Night in the Museum
Moscow began to celebrate a Night in the Museum not long ago, but the event quickly became a favorite of Muscovites of all ages. There is something delightfully transgressive about being in a public place after hours, when the lights are usually off and the doors shut tight. Last year it was held online, but this year many museums in and around the city will be offering special events well into the evening on Saturday night. See the site for a full list of possible evening entertainments.
Your kids might enjoy a backstage tour of the Obraztsov Puppet Theater or an evening of a Harry Potter sand painting concert at the beautiful St. Andrews Church right behind the mayor’s office in the city center (at 5:30 p.m.). If you have curious children ages seven to eleven, take them to the Marina Tsvetayeva house museum at 6 p.m. for a special interactive tour called “There’s nothing interesting behind that door” — except, of course, it’s very interesting indeed to go into all the back rooms and store rooms that are usually locked up tight. For more information and registration, see the site here.
Active kids would certainly enjoy learning all kinds of useful medieval skills, like shooting arrows and cutting firewood, at the Archer’s Museum near the Tretyakov Gallery. But the best treat would be a trip to the Mosquarium at VDNH Park at 10 p.m., because what could be cooler than wandering around and under and above swimming sharks at night?
For a concert in a beautiful, unexpected location, head over to the Museum of Decorative and Applied Arts at 4 p.m. for a string concert on a balcony.
For a day outside the city, head out to Peredelkino at noon on a bus from the Voznesensky Center for the Voznesensky Fest — a day of music, poetry recitals, talks and nature. While you’re there, stop in at the Pasternak House Museum and the Yevgeny Yevtushenko Museum Gallery for more events.

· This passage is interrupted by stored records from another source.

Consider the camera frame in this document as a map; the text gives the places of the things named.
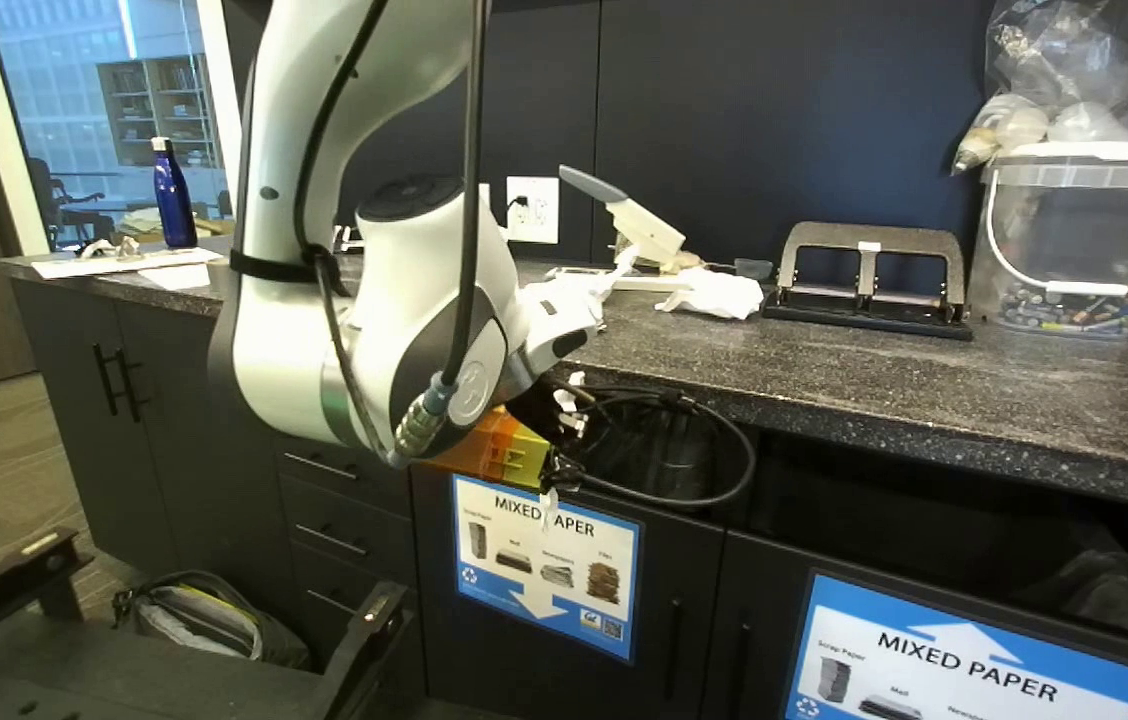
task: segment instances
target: dark wall
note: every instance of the dark wall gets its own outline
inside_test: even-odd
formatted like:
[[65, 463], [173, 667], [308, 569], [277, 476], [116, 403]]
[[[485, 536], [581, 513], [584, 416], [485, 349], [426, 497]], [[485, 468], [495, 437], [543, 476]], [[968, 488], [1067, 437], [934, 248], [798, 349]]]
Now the dark wall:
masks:
[[[705, 255], [774, 258], [796, 219], [947, 227], [972, 251], [974, 179], [947, 152], [985, 98], [992, 0], [495, 0], [485, 179], [581, 164]], [[379, 179], [461, 170], [461, 82], [350, 161]], [[557, 255], [606, 262], [606, 216], [563, 189]]]
[[606, 0], [601, 174], [706, 255], [796, 219], [965, 233], [947, 146], [981, 102], [985, 0]]

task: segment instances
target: gray granite countertop
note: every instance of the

For night owls, after a long, leisurely dinner, head over to the Jewish Museum and Tolerance Center at 10 p.m. for a full night of tours of art and history, an audio performance by poet Lev Rubenshtein, an excursion into the legends and myths of Jewish cuisine called “If the stuffed fish could speak,” and a synthpop concert by Nastavshevs and Lubennikov. Be sure to fill up on coffee — their Night in the Museum ends at 3 a.m. And don’t forget to register ahead of time; see their site for more information and times of events.

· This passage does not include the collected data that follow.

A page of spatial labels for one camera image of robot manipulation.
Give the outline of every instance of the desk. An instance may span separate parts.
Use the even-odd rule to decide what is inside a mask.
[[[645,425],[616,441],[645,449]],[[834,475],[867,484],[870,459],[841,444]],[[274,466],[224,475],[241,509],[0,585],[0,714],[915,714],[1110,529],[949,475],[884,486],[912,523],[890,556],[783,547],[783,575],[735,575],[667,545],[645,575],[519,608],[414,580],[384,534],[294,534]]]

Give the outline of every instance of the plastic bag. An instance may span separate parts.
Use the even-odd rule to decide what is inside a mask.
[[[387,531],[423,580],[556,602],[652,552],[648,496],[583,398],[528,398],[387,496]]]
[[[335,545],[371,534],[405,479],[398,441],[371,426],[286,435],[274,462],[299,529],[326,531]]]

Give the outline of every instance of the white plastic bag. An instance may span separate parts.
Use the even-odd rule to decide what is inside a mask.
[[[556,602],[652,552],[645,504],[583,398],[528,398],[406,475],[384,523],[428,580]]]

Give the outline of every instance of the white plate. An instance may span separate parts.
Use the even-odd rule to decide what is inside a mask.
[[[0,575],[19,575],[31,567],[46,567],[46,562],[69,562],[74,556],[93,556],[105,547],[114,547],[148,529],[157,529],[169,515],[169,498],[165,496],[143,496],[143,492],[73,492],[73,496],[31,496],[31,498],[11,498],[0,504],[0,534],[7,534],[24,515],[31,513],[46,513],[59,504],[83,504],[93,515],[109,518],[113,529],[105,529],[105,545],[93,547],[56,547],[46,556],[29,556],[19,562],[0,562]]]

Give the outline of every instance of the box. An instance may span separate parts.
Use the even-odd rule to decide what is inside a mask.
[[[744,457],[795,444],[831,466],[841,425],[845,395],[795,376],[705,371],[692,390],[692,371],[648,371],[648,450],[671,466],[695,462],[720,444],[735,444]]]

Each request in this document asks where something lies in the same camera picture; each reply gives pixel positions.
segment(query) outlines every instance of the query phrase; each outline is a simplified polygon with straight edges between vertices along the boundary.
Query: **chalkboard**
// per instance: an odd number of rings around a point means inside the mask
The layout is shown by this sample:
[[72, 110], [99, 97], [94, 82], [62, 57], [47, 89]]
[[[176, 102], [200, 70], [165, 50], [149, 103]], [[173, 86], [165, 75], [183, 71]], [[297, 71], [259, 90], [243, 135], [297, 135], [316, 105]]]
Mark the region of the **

Summer Cinema and Bulgakov Festival
This weekend Moscow’s outdoor cinemas open for the season with some great films. Karo is opening a third outdoor theater — after the Hermitage and Sadovniki Gardens — in the courtyard of the Museum of Moscow. You can get comfortable in one of 150 beanbag chairs to watch “Ilych’s Gate,” the first version of the beloved film “I Am Twenty” by Marlen Khutsiev Saturday night at 9 p.m. See the Karo site for more details and information about their other cinemas.
Meanwhile, the Garage Museum of Contemporary Art is beginning their outdoor cinema season with some fascinating films. On Saturday night at 8:30 p.m. you can see “El Planeta,” a very quirky American-Spanish comedy about a mother and daughter. In English and Spanish with Russian subtitles. On Sunday evening at the same time you can see a Hong Kong production called “Days of Being Wild,” filmed in more than five different languages (including English and Chinese), shown with Russian subtitles. For more information about the cinema, exhibitions and other events, see the museum site.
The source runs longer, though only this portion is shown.